IEEE Trans Pattern Anal Mach Intell. 2012 Apr;34(4):743-61. doi: 10.1109/TPAMI.2011.155.
Pedestrian detection is a key problem in computer vision, with several applications that have the potential to positively impact quality of life. In recent years, the number of approaches to detecting pedestrians in monocular images has grown steadily. However, multiple data sets and widely varying evaluation protocols are used, making direct comparisons difficult. To address these shortcomings, we perform an extensive evaluation of the state of the art in a unified framework. We make three primary contributions: 1) We put together a large, well-annotated, and realistic monocular pedestrian detection data set and study the statistics of the size, position, and occlusion patterns of pedestrians in urban scenes, 2) we propose a refined per-frame evaluation methodology that allows us to carry out probing and informative comparisons, including measuring performance in relation to scale and occlusion, and 3) we evaluate the performance of sixteen pretrained state-of-the-art detectors across six data sets. Our study allows us to assess the state of the art and provides a framework for gauging future efforts.

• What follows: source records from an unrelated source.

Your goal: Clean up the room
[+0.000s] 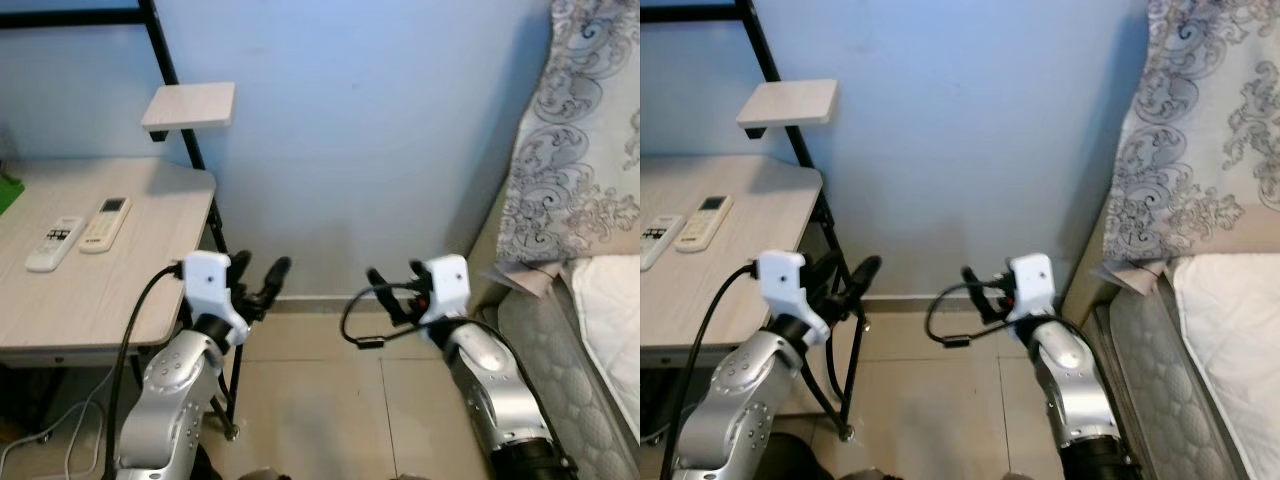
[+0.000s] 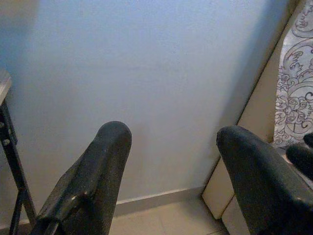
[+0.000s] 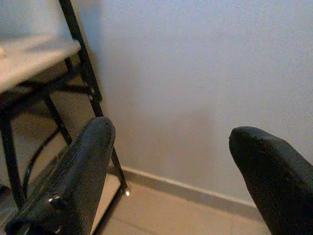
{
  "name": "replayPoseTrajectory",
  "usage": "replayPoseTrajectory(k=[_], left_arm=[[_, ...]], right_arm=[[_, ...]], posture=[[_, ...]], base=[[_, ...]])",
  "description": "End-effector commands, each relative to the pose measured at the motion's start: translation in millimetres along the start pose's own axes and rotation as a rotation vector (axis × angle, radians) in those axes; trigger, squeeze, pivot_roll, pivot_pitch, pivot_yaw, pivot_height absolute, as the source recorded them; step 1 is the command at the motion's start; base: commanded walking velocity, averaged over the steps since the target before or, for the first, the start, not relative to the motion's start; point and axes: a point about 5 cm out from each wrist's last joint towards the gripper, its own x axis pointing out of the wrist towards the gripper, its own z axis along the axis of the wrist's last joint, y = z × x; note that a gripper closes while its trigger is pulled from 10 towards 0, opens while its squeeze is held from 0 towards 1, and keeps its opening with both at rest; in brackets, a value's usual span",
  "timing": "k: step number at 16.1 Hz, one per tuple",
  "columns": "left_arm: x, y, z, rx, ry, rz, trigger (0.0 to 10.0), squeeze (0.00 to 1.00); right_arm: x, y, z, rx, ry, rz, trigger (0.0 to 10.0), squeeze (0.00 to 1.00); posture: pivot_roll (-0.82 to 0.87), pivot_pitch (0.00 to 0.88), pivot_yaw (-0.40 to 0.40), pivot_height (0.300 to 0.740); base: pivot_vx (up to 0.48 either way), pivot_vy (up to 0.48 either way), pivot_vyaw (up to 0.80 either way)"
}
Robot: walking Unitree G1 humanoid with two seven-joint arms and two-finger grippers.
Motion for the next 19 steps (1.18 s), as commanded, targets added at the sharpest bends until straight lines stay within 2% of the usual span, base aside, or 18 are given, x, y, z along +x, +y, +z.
replayPoseTrajectory(k=[1, 2, 3, 4, 6, 8, 11, 12, 14, 16, 17, 19], left_arm=[[-5.6, 5.3, 1, -0.012, -0.018, 0.026, 10.0, 0.0], [-14.5, 18.3, -2, -0.05, -0.039, 0.111, 10.0, 0.0], [-24.4, 28.6, -7, -0.067, -0.025, 0.181, 10.0, 0.0], [-38.4, 32.2, -14, -0.036, 0.005, 0.206, 10.0, 0.0], [-48.8, 27.6, -17, 0.007, 0.034, 0.156, 10.0, 0.0], [-36.9, 25.6, -6, 0.005, -0.009, 0.185, 10.0, 0.0], [-35.9, 13.4, -10, -0.038, -0.003, 0.18, 10.0, 0.0], [-30.9, 23.6, -4, -0.071, -0.049, 0.258, 10.0, 0.0], [-22.3, 23.5, 3, -0.068, -0.093, 0.283, 10.0, 0.0], [-13.9, 25.7, 12, -0.087, -0.135, 0.304, 10.0, 0.0], [-7.4, 30.7, 17, -0.1, -0.15, 0.32, 10.0, 0.0], [-3.5, 22.5, 17, -0.049, -0.112, 0.272, 10.0, 0.0]], right_arm=[[-1.1, -7.4, 12, 0.034, -0.052, -0.024, 10.0, 0.0], [-7.2, -16.6, 18, 0.101, -0.086, -0.068, 10.0, 0.0], [-14.5, -23.2, 17, 0.097, -0.092, -0.082, 10.0, 0.0], [-24.8, -29.4, 10, 0.056, -0.062, -0.086, 10.0, 0.0], [-39.1, -33.5, -2, -0.01, 0.01, -0.052, 10.0, 0.0], [-40.8, -28.3, 2, 0.007, -0.017, -0.066, 10.0, 0.0], [-40.9, -24.6, -1, 0.038, -0.025, -0.095, 10.0, 0.0], [-39.4, -28.3, 1, 0.075, -0.068, -0.164, 10.0, 0.0], [-35.2, -30.3, 3, 0.09, -0.089, -0.197, 10.0, 0.0], [-27.9, -31.7, 8, 0.117, -0.116, -0.232, 10.0, 0.0], [-18.7, -33.1, 17, 0.132, -0.148, -0.254, 10.0, 0.0], [-10.5, -23.4, 26, 0.073, -0.16, -0.193, 10.0, 0.0]], posture=[[-0.12, 0.0, 0.085, 0.74], [-0.12, 0.0, 0.085, 0.74], [-0.13, 0.0, 0.085, 0.74], [-0.13, 0.0, 0.087, 0.74], [-0.13, 0.0, 0.079, 0.74], [-0.13, 0.0, 0.068, 0.74], [-0.13, 0.0, 0.069, 0.74], [-0.14, 0.0, 0.074, 0.74], [-0.14, 0.0, 0.075, 0.74], [-0.14, 0.0, 0.074, 0.74], [-0.15, 0.0, 0.077, 0.74], [-0.15, 0.0, 0.077, 0.74]], base=[[0.0, 0.0, 0.0], [0.0, 0.0, 0.0], [0.0, 0.0, 0.0], [0.0, 0.0, 0.0], [0.0, 0.0, 0.0], [0.0, 0.0, 0.0], [0.0, 0.0, 0.0], [0.0, 0.0, 0.0], [0.0, 0.0, 0.0], [0.0, 0.0, 0.0], [0.0, 0.0, 0.0], [0.0, 0.0, 0.0]])
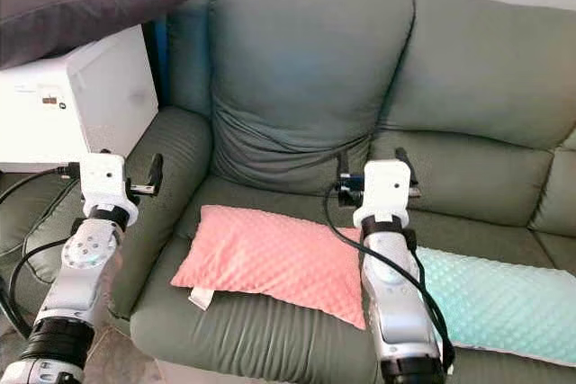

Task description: Move the pillow to the sofa

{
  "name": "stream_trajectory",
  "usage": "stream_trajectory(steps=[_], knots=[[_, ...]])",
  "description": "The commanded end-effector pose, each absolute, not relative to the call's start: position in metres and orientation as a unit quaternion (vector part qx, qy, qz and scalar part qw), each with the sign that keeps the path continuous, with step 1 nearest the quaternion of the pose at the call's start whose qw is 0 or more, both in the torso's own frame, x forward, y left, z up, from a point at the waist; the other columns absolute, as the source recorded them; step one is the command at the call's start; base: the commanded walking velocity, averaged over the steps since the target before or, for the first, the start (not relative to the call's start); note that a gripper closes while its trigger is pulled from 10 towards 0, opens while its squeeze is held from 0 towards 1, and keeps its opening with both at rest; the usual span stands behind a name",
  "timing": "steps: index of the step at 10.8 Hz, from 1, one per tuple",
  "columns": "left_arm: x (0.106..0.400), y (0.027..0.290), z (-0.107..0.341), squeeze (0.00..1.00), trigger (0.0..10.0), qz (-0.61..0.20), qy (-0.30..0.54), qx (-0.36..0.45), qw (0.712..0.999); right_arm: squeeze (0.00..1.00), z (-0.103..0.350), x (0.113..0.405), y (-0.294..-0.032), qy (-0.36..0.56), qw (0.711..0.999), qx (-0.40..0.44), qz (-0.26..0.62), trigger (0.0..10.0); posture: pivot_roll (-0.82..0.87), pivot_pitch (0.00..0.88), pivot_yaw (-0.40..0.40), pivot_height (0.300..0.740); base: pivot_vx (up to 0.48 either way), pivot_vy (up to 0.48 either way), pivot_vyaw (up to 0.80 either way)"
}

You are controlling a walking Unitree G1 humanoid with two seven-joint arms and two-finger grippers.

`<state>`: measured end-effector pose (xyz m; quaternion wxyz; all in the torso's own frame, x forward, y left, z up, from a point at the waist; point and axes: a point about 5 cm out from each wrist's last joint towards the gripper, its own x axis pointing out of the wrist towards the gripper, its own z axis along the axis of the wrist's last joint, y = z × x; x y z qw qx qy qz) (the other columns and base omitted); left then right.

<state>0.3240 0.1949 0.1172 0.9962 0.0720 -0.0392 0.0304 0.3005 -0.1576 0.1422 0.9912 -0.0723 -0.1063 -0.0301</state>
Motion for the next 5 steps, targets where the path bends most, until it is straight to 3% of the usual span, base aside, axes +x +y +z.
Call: stream_trajectory(steps=[1, 3, 5], knots=[[0.324, 0.194, 0.117, 0.00, 10.0, 0.023, -0.041, 0.070, 0.996, 0.00, 0.144, 0.302, -0.161, -0.110, 0.991, -0.072, -0.036, 10.0, -0.05, 0.000, -0.043, 0.740, 0.000, 0.000, 0.00], [0.313, 0.195, 0.112, 0.00, 10.0, 0.024, -0.034, 0.052, 0.998, 0.00, 0.138, 0.301, -0.155, -0.099, 0.993, -0.060, -0.030, 10.0, -0.04, 0.000, -0.046, 0.740, 0.000, 0.000, 0.00], [0.306, 0.190, 0.109, 0.00, 10.0, 0.015, -0.024, 0.040, 0.999, 0.00, 0.138, 0.299, -0.156, -0.093, 0.993, -0.062, -0.031, 10.0, -0.05, 0.034, -0.045, 0.740, 0.000, 0.000, -0.66]])
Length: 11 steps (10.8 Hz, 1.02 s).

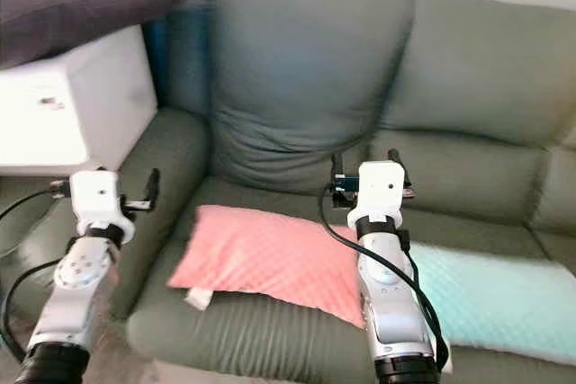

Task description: Move the pillow to the sofa

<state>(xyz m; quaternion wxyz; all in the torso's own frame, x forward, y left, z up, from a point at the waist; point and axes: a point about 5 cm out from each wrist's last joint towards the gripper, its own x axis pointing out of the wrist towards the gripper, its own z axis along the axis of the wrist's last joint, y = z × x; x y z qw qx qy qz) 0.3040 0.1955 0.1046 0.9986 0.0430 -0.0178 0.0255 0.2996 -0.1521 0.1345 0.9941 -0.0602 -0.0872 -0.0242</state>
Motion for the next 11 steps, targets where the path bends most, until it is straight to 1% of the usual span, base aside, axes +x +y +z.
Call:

Our experiments show that despite significant progress, performance still has much room for improvement. In particular, detection is disappointing at low resolutions and for partially occluded pedestrians.
行人检测是计算机视觉中的一个关键问题,有几个应用程序有可能对提高生活质量产生积极影响。近年来,用于单目图像中检测行人的方法数量稳步增长。然而,使用了多个数据集和广泛不同的评估协议,使得直接比较变得困难。为了解决这些缺点,我们在一个统一的框架中对行人检测的最新技术进行了广泛的评估。我们主要有三个贡献:1)我们收集了一个大型的、注释良好的、逼真的单目行人检测数据集,并研究了城市场景中行人的大小、位置和遮挡模式的统计数据,2)我们提出了一种改进的逐帧评估方法,使我们能够进行探测和有意义的比较,包括根据比例和遮挡来衡量性能,3)我们在六个数据集上评估了十六个预先训练的最先进的探测器的性能。我们的研究使我们能够评估最新技术,并为未来的工作提供一个评估框架。我们的实验表明,尽管取得了重大进展,但性能仍有很大的改进空间。特别是,在低分辨率和部分遮挡的行人检测方面,性能令人失望。